Equity markets are near all-time highs. Despite several major headwinds, investors continue to pour money into a market backed by strong earnings, major AI investment and an overall positive outlook on the economy. This market optimism, with some caveats, has been the prevailing narrative for years. However, investors don’t share the same level of confidence when it comes to dividends.
A strong economy should in theory lead to bumper dividend payouts, but for over a decade, traders have underpriced potential dividend earnings.
Since 2015, there has been a persistent gap between market-implied dividend expectations and the actual payout for S&P 500 companies. Outside of 2020 and the Covid pandemic, markets have consistently underestimated dividend payouts. The same pattern occurs for Russell 2000 and Nasdaq 100. Since dividend futures were launched for those indices in 2022, investors only overestimated Nasdaq 100 dividends once.
Their pessimism extends out into the 2030s. Trading in the dividend futures market is currently pricing only modest nominal growth in dividends and negative real growth when adjusted for inflation.
Investors are simultaneously optimistic about future earnings and share price but are predicting declining payouts in relative terms.
Share buybacks, the alternative method of returning cash to investors, doesn’t seem to be the answer. Since a change in dividend tax rates in 2003, payout ratios for S&P 500, S&P 400 Midcap and Russell 2000 as a percentage of total corporate profits have sat at around 20% as an aggregate of corporate profits. Post-pandemic it’s been even more stable.
Corporate profits could stabilise, leading to stagnant or even declining dividends, but record high stock prices indicate few actually believe that.

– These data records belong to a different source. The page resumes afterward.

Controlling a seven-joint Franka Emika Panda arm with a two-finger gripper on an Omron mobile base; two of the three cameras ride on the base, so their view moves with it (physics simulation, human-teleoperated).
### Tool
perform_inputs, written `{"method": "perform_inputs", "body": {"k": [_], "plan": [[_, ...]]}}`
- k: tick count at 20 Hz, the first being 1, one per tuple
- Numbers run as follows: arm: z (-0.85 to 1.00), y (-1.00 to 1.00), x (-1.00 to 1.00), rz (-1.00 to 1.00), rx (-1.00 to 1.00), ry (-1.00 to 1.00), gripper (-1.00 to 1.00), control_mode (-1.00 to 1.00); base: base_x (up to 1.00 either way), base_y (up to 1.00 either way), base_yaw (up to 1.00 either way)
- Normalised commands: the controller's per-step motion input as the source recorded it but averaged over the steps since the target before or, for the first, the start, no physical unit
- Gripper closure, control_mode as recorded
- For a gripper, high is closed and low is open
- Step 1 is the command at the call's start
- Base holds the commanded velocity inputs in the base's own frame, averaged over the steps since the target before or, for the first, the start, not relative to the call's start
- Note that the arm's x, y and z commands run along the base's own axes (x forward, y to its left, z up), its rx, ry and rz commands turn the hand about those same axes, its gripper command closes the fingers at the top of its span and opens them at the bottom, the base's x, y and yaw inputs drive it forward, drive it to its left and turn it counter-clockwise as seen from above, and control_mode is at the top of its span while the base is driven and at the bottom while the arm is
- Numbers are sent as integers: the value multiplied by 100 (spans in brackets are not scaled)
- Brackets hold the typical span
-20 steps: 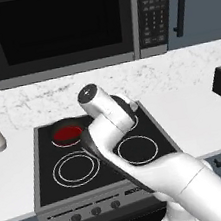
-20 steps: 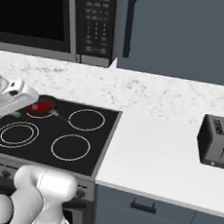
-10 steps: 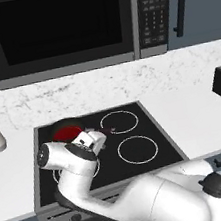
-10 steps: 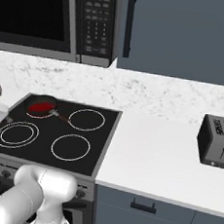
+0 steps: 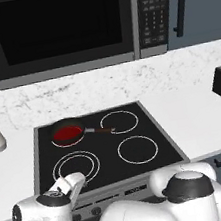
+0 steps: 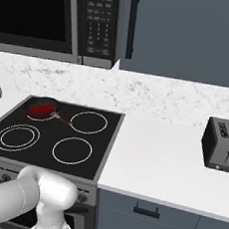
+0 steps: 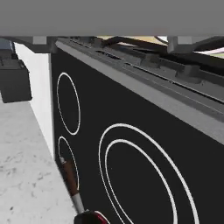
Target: Turn off the rear left burner of the stove.
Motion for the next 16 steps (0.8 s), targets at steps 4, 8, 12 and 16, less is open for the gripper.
{"method": "perform_inputs", "body": {"k": [4,8,12,16], "plan": [[-64,49,-39,0,3,-12,-100,-100,0,0,0],[-47,10,-12,0,11,-3,-100,-100,0,0,0],[-41,1,-4,0,12,-1,-100,-100,0,0,0],[-32,0,0,0,9,0,-100,-100,0,0,0]]}}
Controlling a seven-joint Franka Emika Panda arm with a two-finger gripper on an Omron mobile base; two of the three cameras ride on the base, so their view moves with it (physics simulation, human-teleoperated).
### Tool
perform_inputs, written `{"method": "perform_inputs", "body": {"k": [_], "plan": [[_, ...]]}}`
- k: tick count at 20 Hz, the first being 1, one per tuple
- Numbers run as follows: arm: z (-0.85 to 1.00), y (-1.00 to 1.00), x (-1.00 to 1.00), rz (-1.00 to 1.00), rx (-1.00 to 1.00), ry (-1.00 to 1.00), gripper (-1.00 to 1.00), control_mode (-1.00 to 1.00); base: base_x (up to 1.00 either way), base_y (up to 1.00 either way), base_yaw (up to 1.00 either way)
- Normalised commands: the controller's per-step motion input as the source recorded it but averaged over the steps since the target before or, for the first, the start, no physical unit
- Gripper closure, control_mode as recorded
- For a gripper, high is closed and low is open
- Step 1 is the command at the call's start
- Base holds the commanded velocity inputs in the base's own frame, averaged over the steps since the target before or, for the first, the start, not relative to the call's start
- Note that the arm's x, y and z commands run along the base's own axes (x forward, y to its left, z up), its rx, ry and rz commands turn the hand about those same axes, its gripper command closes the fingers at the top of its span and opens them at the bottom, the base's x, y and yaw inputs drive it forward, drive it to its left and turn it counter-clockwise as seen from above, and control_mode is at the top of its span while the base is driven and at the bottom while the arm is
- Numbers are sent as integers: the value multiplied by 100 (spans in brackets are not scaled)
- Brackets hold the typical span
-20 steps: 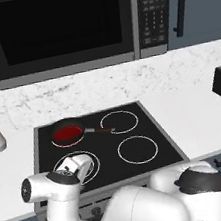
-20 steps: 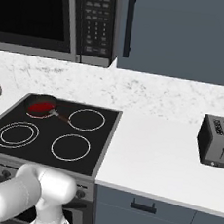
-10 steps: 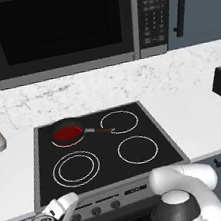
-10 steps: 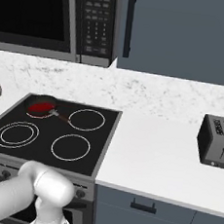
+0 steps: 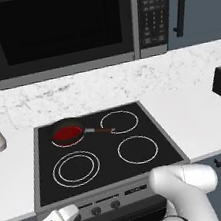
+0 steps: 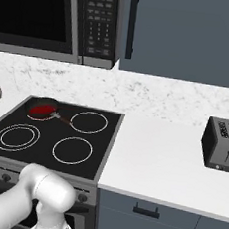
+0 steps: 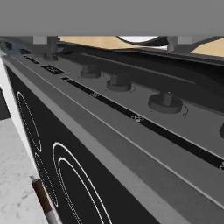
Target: Turn off the rear left burner of the stove.
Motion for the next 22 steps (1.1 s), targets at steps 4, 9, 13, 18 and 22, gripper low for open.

And even if that was the case, companies typically slash buybacks and preserve dividends during economic downturns.
The persistent discount observed in annual dividend index futures may have less to do about the long-term health of corporate earnings and the U.S. economy and more about the structural mechanics of the equity derivatives market.
There is a diverse set of investors that trade equity derivatives, from delta-one trading desks to multi-strat funds. Historically, for dividend futures and options, the investor base was limited to structured product desks. The market is traditionally where they offload dividend risk as a by-product of building their prepackaged investment. Over the past decade, new participants such as hedge funds, asset managers, market makers and insurers entered, helping build open interest and liquidity.
However, the persistent gap between implied and actual dividends suggests the curve remains anchored by the hedging requirements of structured product desks.
In short, it’s still a buyers’ market.
Finding the natural buyer
Dividends have been partly side-lined over the past decade. The growth of the S&P 500 has been led by tech companies who traditionally do not have high dividend yields. Investors have also focused on share price over the steady gains of quarterly or semi-annual payouts.
Dividend rates are also in a state of flux. Nvidia surprised the market recently by raising their dividend from 1 cent to 25 cents, leading the dividend future and options curve to jump several basis points. At the same time, the impending IPOs of several AI giants are pushing expectations lower in the long-term.
But there is an opportunity for the disciplined investor. With after-tax corporate profits becoming a larger part of the economy. Earning seasons are becoming a macro-economic event on par with employment figures, inflation and quarterly GDP results. In the last three-and-a-half decades, corporate profits have steadily grown from 5% to a record high 11.5% of GDP.
For more complex strategies, dividends present a potential 1-2% annual return that would roughly be on par with corporate debt in terms of risk. The disconnect between equities and dividend expectations offers a compelling relative-value opportunity: the chance to capture the underlying yield of the S&P 500, Nasdaq 100, or Russell 2000 at a price that seems to ignore the very optimism driving the cash indices to new heights.